En vez de eso, se ha optado por un intento (no del todo logrado, afortunadamente, cuando no directamente fracasado por aquello de que no se pueden poner puertas al campo y lo de que con las lenguas fuertes más vale llevarse bien y colaborar en vez de optar por el enfrentamiento y la hostilidad), nunca reconocido, de eliminar de la Cataluña soñada el idioma que se considera una imposición y una clara muestra de intrusismo (Ens volen anorrear!).

De esos polvos, estos lodos. Y esta impresión lazi de que una pandilla de fachas europeos ha venido a picarles la cresta y a meterse donde no les llaman (aunque sus conclusiones no sean vinculantes, como también repite TV3 hasta la náusea: La manga riega y aquí no llega). Lo más triste del asunto, por lo menos para mí, es la negativa de la izquierda a involucrarse en un tema que afecta a la educación de los menores catalanes por una mezcla de conveniencia coyuntural (el Líder Máximo necesita el apoyo lazi para conservar su querido sillón) y del síndrome de Estocolmo tradicional que les generó Jordi Pujol hace más de 40 años. No creo que dejar una misión de este tipo en manos de la derecha europea sea lo más inteligente que se deba hacer, aunque sí pueda ser lo más conveniente en estos momentos para seguir aparentando que todo lo que hace Sánchez es para pararle los pies al fascismo.

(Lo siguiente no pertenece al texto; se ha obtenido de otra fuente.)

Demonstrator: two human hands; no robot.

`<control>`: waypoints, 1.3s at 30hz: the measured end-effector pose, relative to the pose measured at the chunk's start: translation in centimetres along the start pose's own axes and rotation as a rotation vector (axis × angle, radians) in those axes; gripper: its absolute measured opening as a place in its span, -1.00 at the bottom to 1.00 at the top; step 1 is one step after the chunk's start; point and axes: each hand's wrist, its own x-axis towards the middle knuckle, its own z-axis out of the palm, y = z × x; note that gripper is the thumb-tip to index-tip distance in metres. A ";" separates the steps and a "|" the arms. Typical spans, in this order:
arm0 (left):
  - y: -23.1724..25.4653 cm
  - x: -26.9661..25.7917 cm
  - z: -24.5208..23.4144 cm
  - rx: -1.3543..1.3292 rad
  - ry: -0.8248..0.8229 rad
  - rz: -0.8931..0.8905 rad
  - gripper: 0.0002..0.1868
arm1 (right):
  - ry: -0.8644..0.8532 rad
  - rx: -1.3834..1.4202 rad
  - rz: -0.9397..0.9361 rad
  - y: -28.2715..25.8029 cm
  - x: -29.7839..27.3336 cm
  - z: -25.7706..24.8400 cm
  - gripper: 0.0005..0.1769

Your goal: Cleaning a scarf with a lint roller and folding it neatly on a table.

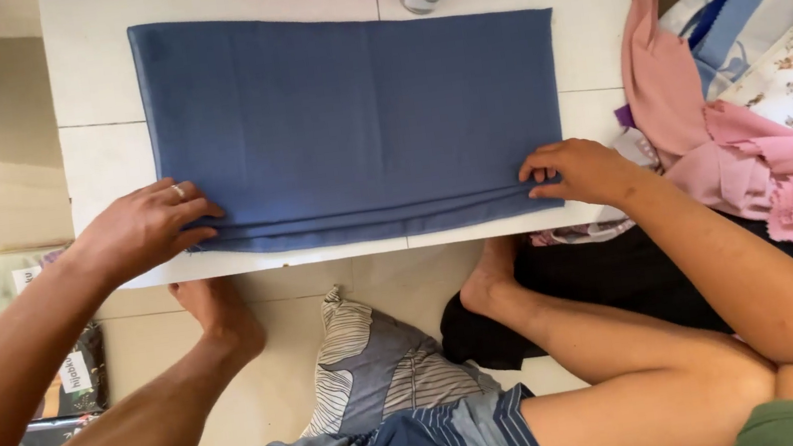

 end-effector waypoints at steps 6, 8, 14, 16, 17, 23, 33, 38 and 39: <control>-1.2 -1.6 0.7 0.105 -0.092 -0.119 -0.71 | 0.081 -0.102 -0.036 2.5 -1.6 0.6 -0.79; -1.5 -1.7 0.5 0.135 -0.135 -0.150 -0.72 | 0.088 -0.159 -0.034 3.1 -1.9 0.8 -0.81; -1.2 -2.0 -0.2 0.243 -0.245 -0.226 -0.72 | 0.123 -0.117 -0.131 2.5 -3.4 1.1 -0.84; -0.7 -1.9 -0.6 0.202 -0.351 -0.281 -0.62 | 0.100 -0.217 -0.025 2.0 -4.1 1.3 -0.63; -0.6 -1.9 -0.7 0.209 -0.345 -0.279 -0.62 | 0.108 -0.217 -0.023 2.1 -3.6 1.2 -0.63; 0.4 -0.3 -0.2 0.226 -0.265 -0.282 -0.62 | 0.216 -0.079 0.031 2.7 -2.6 1.4 -0.63; 0.2 -1.8 -1.8 0.205 -0.183 -0.291 -0.78 | 0.239 0.047 -0.072 3.1 -3.9 0.1 -0.82; 0.6 -2.9 -1.5 0.167 -0.164 -0.276 -0.81 | 0.220 0.058 -0.004 2.4 -5.1 -0.5 -0.83; 0.6 -3.1 -1.1 0.122 -0.139 -0.213 -0.81 | 0.205 0.079 0.027 2.1 -5.4 -0.7 -0.84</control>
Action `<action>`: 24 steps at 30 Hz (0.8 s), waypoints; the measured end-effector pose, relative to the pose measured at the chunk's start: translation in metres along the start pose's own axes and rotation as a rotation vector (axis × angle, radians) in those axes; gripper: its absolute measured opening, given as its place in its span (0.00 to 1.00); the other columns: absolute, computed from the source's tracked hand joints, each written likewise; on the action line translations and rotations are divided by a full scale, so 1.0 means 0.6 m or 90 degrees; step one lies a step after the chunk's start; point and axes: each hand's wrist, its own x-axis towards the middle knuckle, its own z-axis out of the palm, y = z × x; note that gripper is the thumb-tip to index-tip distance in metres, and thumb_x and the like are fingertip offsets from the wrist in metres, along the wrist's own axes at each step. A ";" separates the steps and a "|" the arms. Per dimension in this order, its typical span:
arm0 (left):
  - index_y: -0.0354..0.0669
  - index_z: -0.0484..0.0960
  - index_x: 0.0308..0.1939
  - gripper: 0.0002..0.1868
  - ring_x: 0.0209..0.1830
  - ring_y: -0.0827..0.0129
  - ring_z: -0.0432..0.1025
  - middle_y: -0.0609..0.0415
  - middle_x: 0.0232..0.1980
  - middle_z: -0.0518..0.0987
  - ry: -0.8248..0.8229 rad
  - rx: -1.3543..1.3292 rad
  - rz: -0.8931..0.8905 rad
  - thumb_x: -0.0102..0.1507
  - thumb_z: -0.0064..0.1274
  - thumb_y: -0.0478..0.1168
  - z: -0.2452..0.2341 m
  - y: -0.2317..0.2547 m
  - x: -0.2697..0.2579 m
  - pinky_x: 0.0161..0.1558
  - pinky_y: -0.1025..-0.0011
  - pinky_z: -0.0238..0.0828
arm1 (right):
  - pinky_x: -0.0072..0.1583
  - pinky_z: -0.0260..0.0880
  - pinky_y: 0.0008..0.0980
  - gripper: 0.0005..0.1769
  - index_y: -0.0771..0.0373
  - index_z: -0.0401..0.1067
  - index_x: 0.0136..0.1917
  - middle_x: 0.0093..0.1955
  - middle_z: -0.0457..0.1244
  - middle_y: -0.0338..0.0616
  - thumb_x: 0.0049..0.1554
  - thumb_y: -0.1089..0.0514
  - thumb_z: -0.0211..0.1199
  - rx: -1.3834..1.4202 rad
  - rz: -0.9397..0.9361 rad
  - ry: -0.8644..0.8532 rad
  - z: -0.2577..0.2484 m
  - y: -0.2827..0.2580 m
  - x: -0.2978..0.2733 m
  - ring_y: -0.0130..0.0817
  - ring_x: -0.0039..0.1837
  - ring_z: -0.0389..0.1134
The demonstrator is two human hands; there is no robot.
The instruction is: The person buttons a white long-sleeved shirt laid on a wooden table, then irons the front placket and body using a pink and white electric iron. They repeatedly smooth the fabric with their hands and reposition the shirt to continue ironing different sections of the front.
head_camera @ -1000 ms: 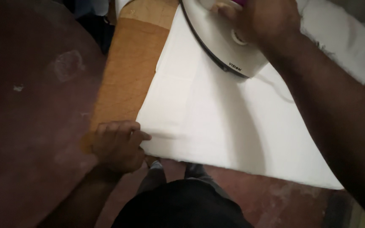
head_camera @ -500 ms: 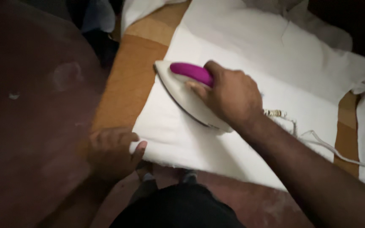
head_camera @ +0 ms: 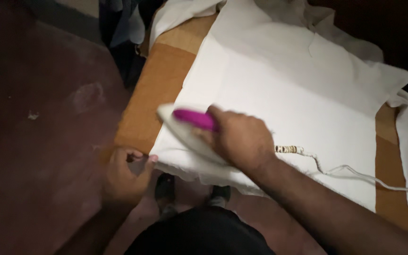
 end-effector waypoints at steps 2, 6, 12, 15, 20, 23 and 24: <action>0.39 0.74 0.48 0.26 0.50 0.56 0.76 0.44 0.47 0.79 -0.058 -0.071 -0.085 0.58 0.68 0.51 0.012 -0.006 -0.009 0.49 0.60 0.71 | 0.40 0.74 0.46 0.26 0.52 0.73 0.54 0.37 0.70 0.43 0.59 0.31 0.56 0.000 -0.138 0.001 0.013 -0.006 -0.028 0.40 0.34 0.73; 0.35 0.70 0.52 0.31 0.51 0.60 0.75 0.41 0.48 0.80 -0.054 -0.164 -0.059 0.56 0.68 0.49 0.040 -0.011 -0.026 0.51 0.62 0.70 | 0.41 0.74 0.46 0.27 0.53 0.72 0.54 0.38 0.70 0.43 0.59 0.29 0.56 -0.012 -0.102 -0.035 0.021 -0.004 -0.037 0.39 0.36 0.73; 0.37 0.80 0.47 0.20 0.44 0.61 0.77 0.47 0.42 0.84 -0.123 -0.136 -0.049 0.60 0.62 0.49 0.027 -0.033 -0.021 0.49 0.64 0.73 | 0.47 0.75 0.45 0.27 0.47 0.72 0.59 0.40 0.71 0.42 0.58 0.29 0.57 -0.036 0.100 -0.053 -0.007 0.040 -0.037 0.39 0.40 0.74; 0.37 0.85 0.43 0.18 0.43 0.56 0.74 0.46 0.42 0.82 -0.132 -0.053 0.064 0.61 0.62 0.49 0.014 -0.047 -0.018 0.47 0.61 0.71 | 0.46 0.75 0.45 0.27 0.47 0.72 0.59 0.41 0.71 0.41 0.57 0.29 0.58 -0.037 0.031 -0.058 0.003 0.041 -0.058 0.39 0.40 0.74; 0.38 0.85 0.39 0.19 0.42 0.61 0.76 0.49 0.38 0.83 -0.186 -0.059 0.045 0.61 0.61 0.53 -0.005 -0.044 -0.005 0.44 0.61 0.73 | 0.43 0.75 0.45 0.26 0.47 0.73 0.56 0.41 0.70 0.39 0.57 0.28 0.58 -0.083 -0.150 -0.023 0.034 0.031 -0.069 0.40 0.40 0.73; 0.39 0.85 0.41 0.19 0.38 0.60 0.74 0.48 0.34 0.80 -0.212 0.036 -0.030 0.60 0.62 0.53 -0.018 -0.024 -0.004 0.43 0.60 0.72 | 0.44 0.74 0.44 0.27 0.47 0.74 0.56 0.40 0.71 0.39 0.56 0.27 0.59 -0.074 -0.026 -0.016 0.025 0.061 -0.051 0.38 0.41 0.73; 0.39 0.84 0.41 0.19 0.36 0.60 0.73 0.49 0.32 0.79 -0.238 0.029 -0.065 0.61 0.61 0.53 -0.023 -0.018 -0.004 0.42 0.60 0.72 | 0.44 0.74 0.44 0.27 0.46 0.74 0.56 0.40 0.71 0.38 0.55 0.27 0.60 -0.087 -0.073 -0.031 0.020 0.078 -0.057 0.37 0.40 0.74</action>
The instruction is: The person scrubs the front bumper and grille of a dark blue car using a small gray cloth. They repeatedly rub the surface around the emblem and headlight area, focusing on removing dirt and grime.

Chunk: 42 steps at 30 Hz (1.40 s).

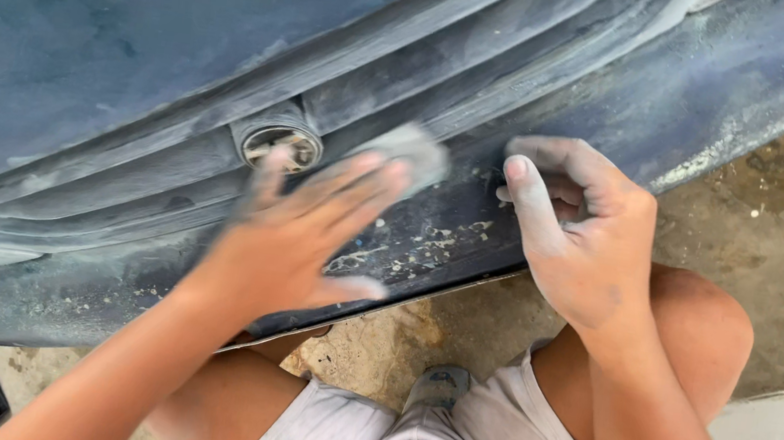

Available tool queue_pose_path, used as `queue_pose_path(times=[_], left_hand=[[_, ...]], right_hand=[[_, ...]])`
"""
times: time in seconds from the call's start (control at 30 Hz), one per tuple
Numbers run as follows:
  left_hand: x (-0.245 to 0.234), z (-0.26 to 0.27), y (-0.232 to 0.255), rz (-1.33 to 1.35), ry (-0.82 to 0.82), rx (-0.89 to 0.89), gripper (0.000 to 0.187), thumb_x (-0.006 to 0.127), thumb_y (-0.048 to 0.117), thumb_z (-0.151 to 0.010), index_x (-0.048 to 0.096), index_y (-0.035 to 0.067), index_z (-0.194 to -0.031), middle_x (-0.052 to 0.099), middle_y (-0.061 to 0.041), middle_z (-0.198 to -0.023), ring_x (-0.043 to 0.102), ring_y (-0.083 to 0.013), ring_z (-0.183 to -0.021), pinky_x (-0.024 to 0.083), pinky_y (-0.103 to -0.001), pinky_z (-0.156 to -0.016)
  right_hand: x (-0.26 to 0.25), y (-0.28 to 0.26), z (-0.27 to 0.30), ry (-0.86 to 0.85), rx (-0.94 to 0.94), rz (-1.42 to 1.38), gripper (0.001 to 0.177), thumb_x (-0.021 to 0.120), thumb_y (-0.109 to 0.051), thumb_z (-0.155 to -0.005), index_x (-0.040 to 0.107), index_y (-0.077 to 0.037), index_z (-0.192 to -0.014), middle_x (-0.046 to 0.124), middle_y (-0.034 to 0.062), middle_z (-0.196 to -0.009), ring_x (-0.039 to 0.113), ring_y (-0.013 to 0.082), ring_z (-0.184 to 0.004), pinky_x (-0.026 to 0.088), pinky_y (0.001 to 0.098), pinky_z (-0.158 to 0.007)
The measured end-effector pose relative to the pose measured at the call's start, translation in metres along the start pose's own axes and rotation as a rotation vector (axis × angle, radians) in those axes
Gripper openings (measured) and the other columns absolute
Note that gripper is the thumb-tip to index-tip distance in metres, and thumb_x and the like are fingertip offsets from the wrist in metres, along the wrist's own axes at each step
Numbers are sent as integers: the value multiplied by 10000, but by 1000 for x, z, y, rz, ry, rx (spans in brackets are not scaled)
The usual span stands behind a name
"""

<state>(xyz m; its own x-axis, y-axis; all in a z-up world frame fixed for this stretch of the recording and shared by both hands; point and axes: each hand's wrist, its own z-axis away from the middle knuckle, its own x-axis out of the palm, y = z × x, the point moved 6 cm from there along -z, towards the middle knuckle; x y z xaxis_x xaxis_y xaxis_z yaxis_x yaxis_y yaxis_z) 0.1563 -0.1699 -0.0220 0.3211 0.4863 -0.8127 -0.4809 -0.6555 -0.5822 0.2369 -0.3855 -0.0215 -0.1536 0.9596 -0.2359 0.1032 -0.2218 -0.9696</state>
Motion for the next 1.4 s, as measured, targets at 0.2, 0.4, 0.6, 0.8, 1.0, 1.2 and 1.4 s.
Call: queue_pose_path(times=[0.2,0.4,0.6,0.8,1.0,1.2,1.4], left_hand=[[-8,-36,14,35,141,-47,1243,73,1106,-928,327,172,-1709,205,36,-1761,110,-138,-1616,-63,-574,-1276],[23,42,4,-63,-87,13,1182,-65,1051,-832,283,307,-1682,255,129,-1724,160,-109,-1570,-122,-680,-1198],[5,-61,29,74,148,56,1356,-59,1200,-884,190,172,-1732,105,3,-1768,16,-143,-1608,-179,-603,-1239],[9,7,29,451,-17,-63,1234,17,1025,-824,214,165,-1687,186,24,-1746,101,-133,-1592,-115,-528,-1236],[28,1,32,5,-167,-51,1496,-150,1265,-689,129,224,-1726,48,29,-1748,-35,-197,-1571,-244,-679,-1159],[-10,-71,39,7,6,-70,1527,-63,1311,-815,132,138,-1772,72,14,-1805,-48,-170,-1626,-122,-637,-1251],[11,16,29,-149,-262,-102,1403,-182,1136,-654,293,310,-1684,291,128,-1721,181,-110,-1562,-184,-697,-1170]], right_hand=[[4,-14,-14,99,-230,263,104,674,-52,-1077,717,30,-1122,658,161,-1059,628,186,-869,531,255,-679],[-13,-5,-10,14,-127,180,115,700,-34,-1047,704,31,-1142,739,141,-974,676,129,-625,466,192,-496],[-28,-3,-9,202,-123,138,242,525,-75,-1228,662,125,-1223,657,179,-959,665,218,-673,484,259,-578],[-38,-3,-5,191,-137,47,315,436,-88,-1290,605,177,-1270,677,297,-1176,663,283,-782,576,299,-645],[-39,5,3,180,66,-2,404,383,-282,-1247,566,70,-1324,686,208,-1182,650,175,-742,567,230,-615],[-46,-8,-4,204,-115,40,504,362,-264,-1273,619,169,-1281,700,284,-1136,654,262,-695,506,272,-642],[-81,7,0,342,112,-129,580,294,-375,-1151,618,102,-1215,704,245,-1074,657,239,-661,550,261,-598]])
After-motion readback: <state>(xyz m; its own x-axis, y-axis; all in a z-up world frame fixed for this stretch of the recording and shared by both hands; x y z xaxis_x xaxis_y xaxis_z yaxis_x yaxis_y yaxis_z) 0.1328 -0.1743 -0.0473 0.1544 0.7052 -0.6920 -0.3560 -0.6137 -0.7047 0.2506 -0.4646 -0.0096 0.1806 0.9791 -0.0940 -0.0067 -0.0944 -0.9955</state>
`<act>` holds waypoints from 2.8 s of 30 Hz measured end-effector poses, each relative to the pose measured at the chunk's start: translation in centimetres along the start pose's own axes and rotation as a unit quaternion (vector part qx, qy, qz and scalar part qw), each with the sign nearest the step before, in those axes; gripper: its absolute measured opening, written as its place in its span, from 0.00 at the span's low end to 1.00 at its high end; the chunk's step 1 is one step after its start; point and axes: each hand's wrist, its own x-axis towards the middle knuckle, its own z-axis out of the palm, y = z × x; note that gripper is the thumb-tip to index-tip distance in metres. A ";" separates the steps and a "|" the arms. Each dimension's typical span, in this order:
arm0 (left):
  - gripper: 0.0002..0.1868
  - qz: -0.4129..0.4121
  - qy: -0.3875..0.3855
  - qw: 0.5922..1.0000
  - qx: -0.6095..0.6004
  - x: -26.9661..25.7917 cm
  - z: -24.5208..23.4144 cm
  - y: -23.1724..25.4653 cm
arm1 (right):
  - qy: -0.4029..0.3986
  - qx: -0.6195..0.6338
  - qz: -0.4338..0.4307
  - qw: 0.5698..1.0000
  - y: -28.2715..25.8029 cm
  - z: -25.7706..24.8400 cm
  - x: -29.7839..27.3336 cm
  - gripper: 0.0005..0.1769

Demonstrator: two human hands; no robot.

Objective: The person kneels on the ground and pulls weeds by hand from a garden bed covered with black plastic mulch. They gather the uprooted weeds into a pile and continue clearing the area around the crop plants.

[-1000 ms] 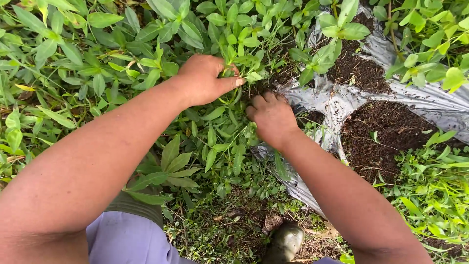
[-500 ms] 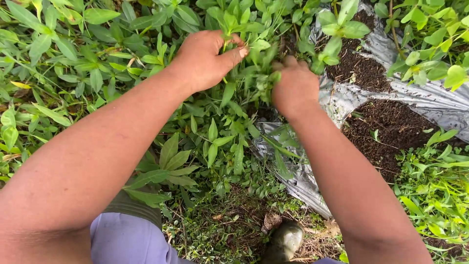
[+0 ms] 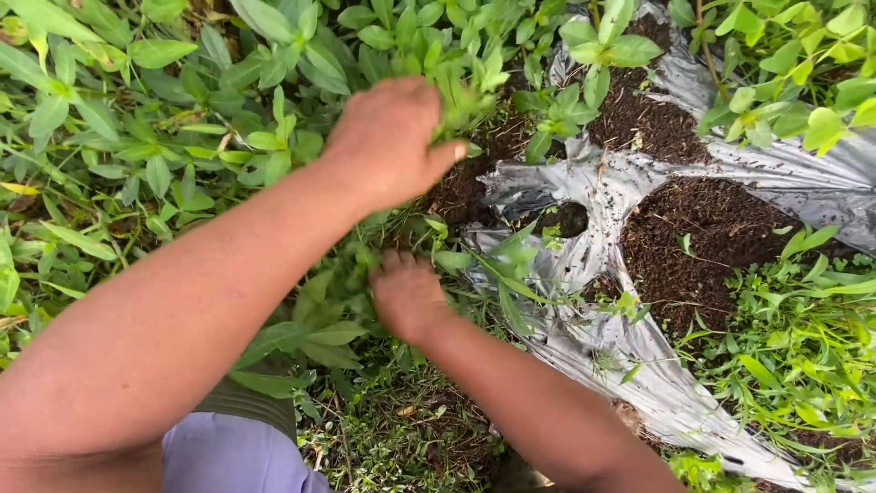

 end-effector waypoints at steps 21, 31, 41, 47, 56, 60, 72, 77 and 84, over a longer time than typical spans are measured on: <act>0.43 0.053 -0.350 0.747 0.563 -5.3 7.4 -4.4 | 0.282 -0.090 0.057 0.953 20.5 -4.8 -12.5 0.08; 0.21 0.058 -0.294 0.952 0.056 -4.6 -0.1 0.2 | 0.193 0.045 0.052 0.979 16.0 -12.1 -12.1 0.10; 0.20 0.148 -0.112 0.982 -0.029 -1.9 1.8 2.6 | 0.294 0.263 0.034 0.918 16.1 -8.3 -8.2 0.04; 0.25 0.154 -0.102 0.982 -0.042 -2.3 2.4 3.2 | 0.194 0.383 0.228 0.874 13.5 -19.1 -14.1 0.14; 0.29 0.217 0.005 0.975 0.048 -0.6 7.3 4.4 | 0.155 -0.054 0.165 0.973 17.0 -11.1 -10.2 0.11; 0.12 0.225 0.094 0.965 0.094 1.8 12.6 1.4 | 0.290 -0.190 0.102 0.932 19.3 -6.9 -9.4 0.03; 0.21 0.269 0.143 0.952 0.021 3.1 11.5 4.8 | 0.282 0.390 0.168 0.861 23.5 -4.0 -36.1 0.03; 0.19 0.426 0.178 0.887 -0.020 2.0 12.0 13.3 | -0.024 0.281 0.204 0.938 19.8 -6.2 -36.9 0.22; 0.17 0.352 0.072 0.933 -0.036 0.0 15.4 21.6 | 0.354 0.010 0.142 0.924 25.5 -1.0 -31.8 0.13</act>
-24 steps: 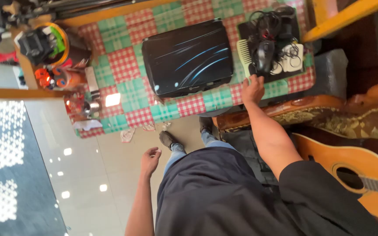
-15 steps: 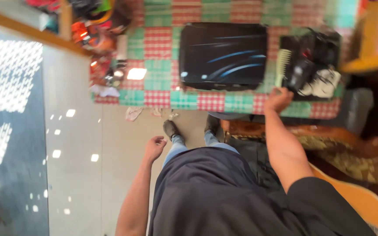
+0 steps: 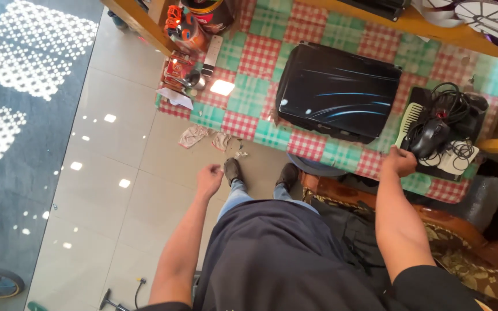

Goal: Organizing various household items including a laptop, guitar, backpack, and storage box.

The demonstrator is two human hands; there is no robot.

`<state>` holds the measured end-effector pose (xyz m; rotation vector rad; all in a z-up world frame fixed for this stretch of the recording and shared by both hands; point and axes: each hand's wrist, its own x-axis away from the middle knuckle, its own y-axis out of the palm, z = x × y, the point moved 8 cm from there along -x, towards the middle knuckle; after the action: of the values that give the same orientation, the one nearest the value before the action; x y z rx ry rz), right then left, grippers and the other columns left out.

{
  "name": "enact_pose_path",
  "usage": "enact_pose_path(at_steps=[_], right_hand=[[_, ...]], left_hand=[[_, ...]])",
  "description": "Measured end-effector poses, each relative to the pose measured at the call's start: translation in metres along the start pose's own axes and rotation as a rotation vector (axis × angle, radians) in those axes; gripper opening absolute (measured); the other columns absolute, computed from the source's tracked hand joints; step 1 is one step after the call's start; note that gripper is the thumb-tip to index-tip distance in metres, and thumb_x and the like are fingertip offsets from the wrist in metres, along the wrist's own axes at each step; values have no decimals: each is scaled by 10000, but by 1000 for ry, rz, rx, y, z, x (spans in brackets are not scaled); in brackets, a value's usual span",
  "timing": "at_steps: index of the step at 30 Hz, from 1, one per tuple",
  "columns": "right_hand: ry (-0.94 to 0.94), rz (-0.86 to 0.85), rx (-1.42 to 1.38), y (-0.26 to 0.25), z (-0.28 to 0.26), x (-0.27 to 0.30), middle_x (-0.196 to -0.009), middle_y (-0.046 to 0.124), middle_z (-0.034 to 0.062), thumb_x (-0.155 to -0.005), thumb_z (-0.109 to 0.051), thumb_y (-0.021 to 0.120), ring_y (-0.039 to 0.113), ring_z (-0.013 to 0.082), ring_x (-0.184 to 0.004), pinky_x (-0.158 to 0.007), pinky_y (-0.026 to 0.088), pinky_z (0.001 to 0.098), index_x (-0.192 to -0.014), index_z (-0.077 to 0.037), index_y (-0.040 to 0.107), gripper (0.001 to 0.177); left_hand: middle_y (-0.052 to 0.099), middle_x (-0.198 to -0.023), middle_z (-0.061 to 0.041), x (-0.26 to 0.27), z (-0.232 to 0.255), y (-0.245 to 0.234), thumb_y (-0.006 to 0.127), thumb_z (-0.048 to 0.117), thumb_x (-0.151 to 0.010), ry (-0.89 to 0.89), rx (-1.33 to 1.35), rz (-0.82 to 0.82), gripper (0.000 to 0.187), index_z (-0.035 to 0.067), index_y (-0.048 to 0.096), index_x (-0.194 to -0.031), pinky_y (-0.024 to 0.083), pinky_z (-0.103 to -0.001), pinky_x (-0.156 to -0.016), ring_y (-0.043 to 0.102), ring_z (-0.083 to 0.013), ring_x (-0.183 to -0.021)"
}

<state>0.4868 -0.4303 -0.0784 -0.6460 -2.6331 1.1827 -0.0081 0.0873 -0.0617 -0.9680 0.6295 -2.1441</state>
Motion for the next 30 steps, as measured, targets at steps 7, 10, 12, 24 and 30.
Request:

Mientras escribo estas líneas, desconozco las conclusiones a las que ha llegado la visita que no llamó al timbre, pero, sean las que sean (careciendo, según Illa, de espíritu constructivo), algo me dice que no van a ser del agrado de nuestros gobernantes locales, humillados y ofendidos cual personajes de Dostoievski porque hay quien se atreve a poner en duda la pertinencia práctica y moral de unas medidas lingüísticas que, por mucho que utilicen en su defensa argumentos supuestamente inclusivos y progresistas, son exactamente iguales que las del primer franquismo, cuando se veían en las calles de Barcelona aquellos estúpidos carteles que rezaban: Catalán, sé español, habla el idioma del imperio.